East Lothian’s star attraction is undeniably Muirfield, home to the Honourable Company of Edinburgh Golfers, the oldest golf club of all and authors of the very first rules of golf, written in 1744. Muirfield first hosted The British Open in 1892 and did so for the 16th occasion in 2013, when The Open returned to its Scottish roots after a two year absence, south of the border.

But Edinburgh’s Golf Coast has more British Open history to show-off to visitors and it comes in the form of Musselburgh Old Course, the Honourable Company of Edinburgh Golfers home course before they moved to Muirfield in 1891. This is the world’s oldest playing course, officially dating from 1672, but most likely, at least 150 years earlier and the course favored by Mary Queen of Scots. Between 1874 and 1889, Musselburgh Old hosted The Open on no less than six occasions, quite an accomplishment for a modest 9-holer. Play a couple of rounds here, one with hickory clubs, which can be rented from the clubhouse and the second with your own. You’ll leave with a new-found respect for those golfers of yesteryear. East Lothian is filled with golfing pleasures to inspire even the most jaded golf traveler.

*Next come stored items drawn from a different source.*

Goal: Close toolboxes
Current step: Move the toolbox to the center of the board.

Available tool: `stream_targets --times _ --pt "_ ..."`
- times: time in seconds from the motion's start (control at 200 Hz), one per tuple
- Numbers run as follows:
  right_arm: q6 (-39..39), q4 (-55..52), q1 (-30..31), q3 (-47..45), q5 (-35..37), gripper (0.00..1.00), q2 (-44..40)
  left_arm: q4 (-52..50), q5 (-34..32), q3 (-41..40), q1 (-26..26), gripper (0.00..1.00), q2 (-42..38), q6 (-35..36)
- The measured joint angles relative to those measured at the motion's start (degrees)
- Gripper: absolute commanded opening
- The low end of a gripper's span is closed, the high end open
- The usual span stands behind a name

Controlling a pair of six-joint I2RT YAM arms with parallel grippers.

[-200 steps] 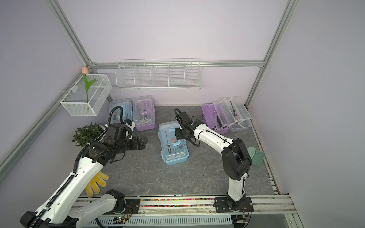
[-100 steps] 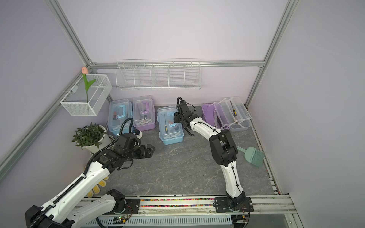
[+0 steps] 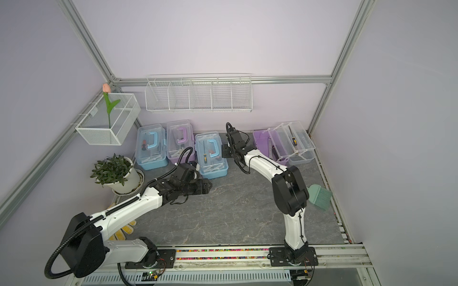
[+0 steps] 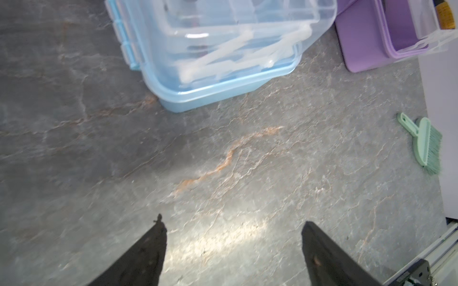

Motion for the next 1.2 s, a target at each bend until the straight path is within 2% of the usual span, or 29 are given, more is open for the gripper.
stream_targets --times 0.115,0.18,0.295,0.58,0.87,1.2 --pt "-2.5 -3.9 -1.7 -7.0 1.2 0.63 -9.8 2.8 -0.1 2.3 -0.1 0.81 4.4 0.2" --pt "-3.4 -6.1 -4.0 -9.9 1.3 0.63 -13.8 3.8 0.0 4.7 -0.1 0.71 7.8 0.2" --pt "-4.7 -10.0 -8.9 -12.8 1.2 0.62 -17.2 5.2 0.5 10.1 -0.3 0.60 14.1 1.2" --pt "-6.2 -14.8 -15.8 -16.2 -2.1 0.60 -17.9 4.7 -0.7 20.2 -1.6 0.54 25.0 3.2" --pt "-6.1 -15.8 -16.4 -19.8 -5.5 0.60 -22.7 -1.0 -4.1 30.1 -0.5 0.54 32.6 6.8" --pt "-6.1 -15.8 -17.0 -20.0 -5.9 0.60 -22.9 -8.0 -1.9 36.1 4.3 0.54 39.1 15.6"
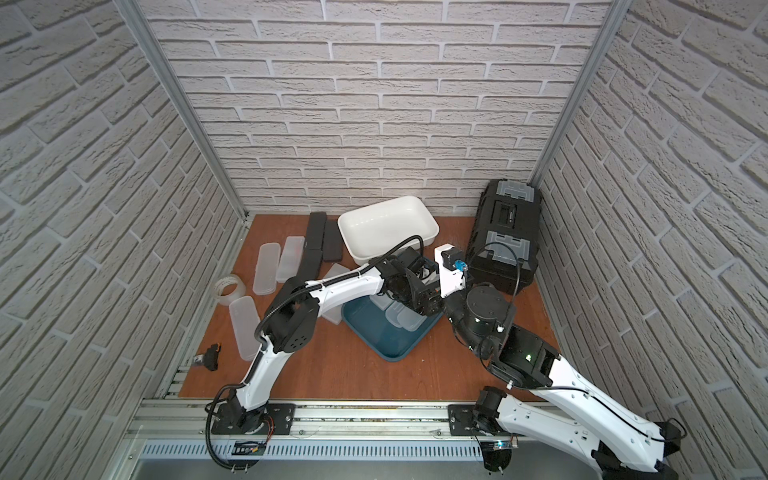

North Berwick’s historic West Links is only one among the many East Lothian courses that simply must not be missed. There is no other course in the entire country that has remained as close to the game’s origins, nor has been impersonated by so many architects from around the world – especially the 14th hole, a stunning par 4, and the 15th, as diabolical a par 3 as exists anywhere in this world. Impersonation, as they say, is the greatest form of flattery.

Immediately next door is the East Course, better known as The Glen. Unheralded and too often overlooked, this charmer of a links is filled with testy holes, spectacular views and one of the friendliest clubhouses you will ever find.

There’s a slice of golf history and another inspiring, historic links at nearby Dunbar Golf Club, where golf has been played since at least 1794. This was the campsite for Oliver Cromwell’s army at the battle of Dunbar in 1650 and two centuries later, the fabled designer, Old Tom Morris, was brought in to fine tune the town’s existing links — and what a job he did! This is one no golfer will ever forget, with masses of windblown water, frighteningly narrow fairways and a multitude of other defenses seldom encountered elsewhere. The sense of accomplishment once the 18th green is holed at Dunbar, is unlike anything you have ever experienced before.

And so the list of East Lothian’s golfing wealth goes on — from the trio of championship beauties at Gullane Golf Club to the brilliance of the cocktail of design talent brought by Harry S. Colt, Donald Ross and James Braid to Longniddry, to the misleadingly named, 118 year-old Luffness New Course, Edinburgh’s Golf Coast is a veritable banquet of the very best links courses to be found.

Not to be overlooked are the handful of more recent additions to East Lothian’s golfing feast and the noted British designer, Donald Steel, shows his talents brilliantly at the links at Craigielaw. Our own Tom Doak took on his very first Scottish design effort at the Renaissance Club and across the road, Archerfield offers a pair of 18 hole delights. Each of these is less than 20 years old, but they all maintain the impeccable golf standards on which Edinburgh’s Golf Coast has established its enviable reputation.

Spend an entire week in this charming and extremely accessible golf region and you still won’t have sufficient time to play every course that should be played. For those who insist on a change of scenery every few days, East Lothian combines beautifully with St. Andrews or the Southwest. Extend your one week golf trip by just a few more days and you could easily include a third region, perhaps Aberdeen, The Highlands or why not 2014 Ryder Cup venue, Gleneagles? Whatever you do, don’t overlook Scotland’s very special county of East Lothian, there’s a reason it’s called, Edinburgh’s Golf Coast.